▸ **Data records**
===

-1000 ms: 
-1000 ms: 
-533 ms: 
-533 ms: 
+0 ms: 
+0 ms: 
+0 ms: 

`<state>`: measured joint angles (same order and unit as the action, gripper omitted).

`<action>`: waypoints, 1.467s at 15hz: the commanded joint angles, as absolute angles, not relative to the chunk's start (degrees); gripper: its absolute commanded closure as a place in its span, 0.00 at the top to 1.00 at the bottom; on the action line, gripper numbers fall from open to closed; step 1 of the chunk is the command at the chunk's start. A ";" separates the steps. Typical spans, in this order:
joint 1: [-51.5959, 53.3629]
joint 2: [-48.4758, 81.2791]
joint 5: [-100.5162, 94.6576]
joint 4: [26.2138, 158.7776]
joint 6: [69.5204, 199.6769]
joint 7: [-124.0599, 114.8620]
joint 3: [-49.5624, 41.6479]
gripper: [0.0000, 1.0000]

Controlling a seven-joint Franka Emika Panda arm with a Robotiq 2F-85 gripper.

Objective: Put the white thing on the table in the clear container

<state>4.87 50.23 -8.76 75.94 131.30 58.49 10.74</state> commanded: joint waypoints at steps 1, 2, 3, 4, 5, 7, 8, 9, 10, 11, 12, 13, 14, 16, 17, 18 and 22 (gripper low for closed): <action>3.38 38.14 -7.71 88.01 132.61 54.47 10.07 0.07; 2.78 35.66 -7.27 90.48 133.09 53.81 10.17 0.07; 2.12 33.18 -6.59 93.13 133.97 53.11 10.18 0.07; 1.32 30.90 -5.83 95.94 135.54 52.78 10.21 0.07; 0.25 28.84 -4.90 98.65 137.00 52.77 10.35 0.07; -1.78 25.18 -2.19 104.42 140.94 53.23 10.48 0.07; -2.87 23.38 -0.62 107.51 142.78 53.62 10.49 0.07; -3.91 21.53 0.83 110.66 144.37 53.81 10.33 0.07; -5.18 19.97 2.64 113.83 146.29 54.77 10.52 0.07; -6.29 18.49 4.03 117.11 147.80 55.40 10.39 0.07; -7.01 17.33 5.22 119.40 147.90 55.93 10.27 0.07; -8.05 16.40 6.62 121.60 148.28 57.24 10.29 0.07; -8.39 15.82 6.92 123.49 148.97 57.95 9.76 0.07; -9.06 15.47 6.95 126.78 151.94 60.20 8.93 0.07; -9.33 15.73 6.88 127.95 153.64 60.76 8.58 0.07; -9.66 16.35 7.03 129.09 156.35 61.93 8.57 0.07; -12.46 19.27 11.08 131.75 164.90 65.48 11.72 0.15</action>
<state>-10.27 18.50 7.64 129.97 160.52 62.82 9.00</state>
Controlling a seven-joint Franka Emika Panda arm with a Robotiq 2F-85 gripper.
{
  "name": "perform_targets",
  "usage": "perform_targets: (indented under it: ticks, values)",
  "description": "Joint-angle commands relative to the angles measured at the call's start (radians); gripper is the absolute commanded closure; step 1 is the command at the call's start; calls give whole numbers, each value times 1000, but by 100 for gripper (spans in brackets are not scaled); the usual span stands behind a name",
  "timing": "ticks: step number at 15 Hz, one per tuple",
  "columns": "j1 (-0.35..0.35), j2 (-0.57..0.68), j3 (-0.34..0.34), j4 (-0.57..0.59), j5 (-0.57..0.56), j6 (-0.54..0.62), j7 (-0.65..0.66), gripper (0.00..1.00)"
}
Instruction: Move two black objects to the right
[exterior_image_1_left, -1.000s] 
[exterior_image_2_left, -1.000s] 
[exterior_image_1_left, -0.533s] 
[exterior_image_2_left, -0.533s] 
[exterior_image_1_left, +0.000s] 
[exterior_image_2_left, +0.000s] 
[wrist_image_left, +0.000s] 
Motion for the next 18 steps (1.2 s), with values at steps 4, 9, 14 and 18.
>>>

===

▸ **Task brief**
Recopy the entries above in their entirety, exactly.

▸ **Your solution**
-1000 ms: 
-1000 ms: 
-533 ms: 
-533 ms: 
+0 ms: 
+0 ms: 
+0 ms: 

`<state>`: measured joint angles (same order and unit as the action, gripper omitted).

`<action>`: waypoints, 1.467s at 15hz: the commanded joint angles, as absolute angles, not relative to the chunk's start (degrees); gripper: its absolute commanded closure as a place in its span, 0.00 at the top to 1.00 at the bottom; on the action line, gripper numbers fall from open to closed; step 1 of the chunk is the command at the chunk's start. A ";" separates the steps. Typical spans, in this order:
joint 1: [-51.5959, 53.3629]
joint 2: [-48.4758, 81.2791]
joint 5: [-100.5162, 94.6576]
joint 4: [26.2138, 158.7776]
joint 6: [69.5204, 199.6769]
joint 7: [-124.0599, 114.8620]
joint 3: [-49.5624, 41.6479]
gripper: [0.0000, 1.0000]

Controlling a seven-joint Franka Emika Panda arm with a Robotiq 2F-85 gripper.

Objective: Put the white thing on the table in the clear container

<state>4.87 50.23 -8.76 75.94 131.30 58.49 10.74</state> commanded: joint waypoints at steps 1, 2, 3, 4, 5, 7, 8, 9, 10, 11, 12, 13, 14, 16, 17, 18 and 22 (gripper low for closed): <action>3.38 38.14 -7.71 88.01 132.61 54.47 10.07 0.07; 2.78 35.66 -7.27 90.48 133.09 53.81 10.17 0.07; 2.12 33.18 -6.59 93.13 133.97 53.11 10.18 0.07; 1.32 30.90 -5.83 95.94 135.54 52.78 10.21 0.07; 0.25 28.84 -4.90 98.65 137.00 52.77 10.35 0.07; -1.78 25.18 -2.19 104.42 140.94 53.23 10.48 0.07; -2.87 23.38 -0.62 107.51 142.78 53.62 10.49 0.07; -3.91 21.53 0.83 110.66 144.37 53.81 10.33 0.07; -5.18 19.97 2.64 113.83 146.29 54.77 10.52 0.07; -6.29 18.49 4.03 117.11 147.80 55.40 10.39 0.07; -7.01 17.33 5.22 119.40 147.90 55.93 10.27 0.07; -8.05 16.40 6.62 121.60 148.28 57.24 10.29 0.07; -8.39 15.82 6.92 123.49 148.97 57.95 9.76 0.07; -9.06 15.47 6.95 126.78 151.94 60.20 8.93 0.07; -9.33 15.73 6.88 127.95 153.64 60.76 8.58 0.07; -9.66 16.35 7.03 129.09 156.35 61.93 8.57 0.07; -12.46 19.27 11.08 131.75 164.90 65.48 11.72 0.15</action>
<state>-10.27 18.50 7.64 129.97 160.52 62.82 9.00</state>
Controlling a seven-joint Franka Emika Panda arm with a Robotiq 2F-85 gripper.
{
  "name": "perform_targets",
  "usage": "perform_targets: (indented under it: ticks, values)",
  "description": "Joint-angle commands relative to the angles measured at the call's start (radians); gripper is the absolute commanded closure; step 1 is the command at the call's start; calls give whole numbers, each value times 1000, but by 100 for gripper (spans in brackets are not scaled); the usual span stands behind a name",
  "timing": "ticks: step number at 15 Hz, one per tuple",
  "columns": "j1 (-0.35..0.35), j2 (-0.57..0.68), j3 (-0.34..0.34), j4 (-0.57..0.59), j5 (-0.57..0.56), j6 (-0.54..0.62), j7 (-0.65..0.66), gripper (0.00..1.00)"
}
Instruction: Move two black objects to the right
[exterior_image_1_left, -1.000s] 
[exterior_image_2_left, -1.000s] 
[exterior_image_1_left, -0.533s] 
[exterior_image_2_left, -0.533s] 
[exterior_image_1_left, +0.000s] 
[exterior_image_2_left, +0.000s] 
[wrist_image_left, +0.000s] 
Motion for the next 18 steps (1.2 s), with values at steps 4, 9, 14 and 18.
>>>

The exercise is now complete.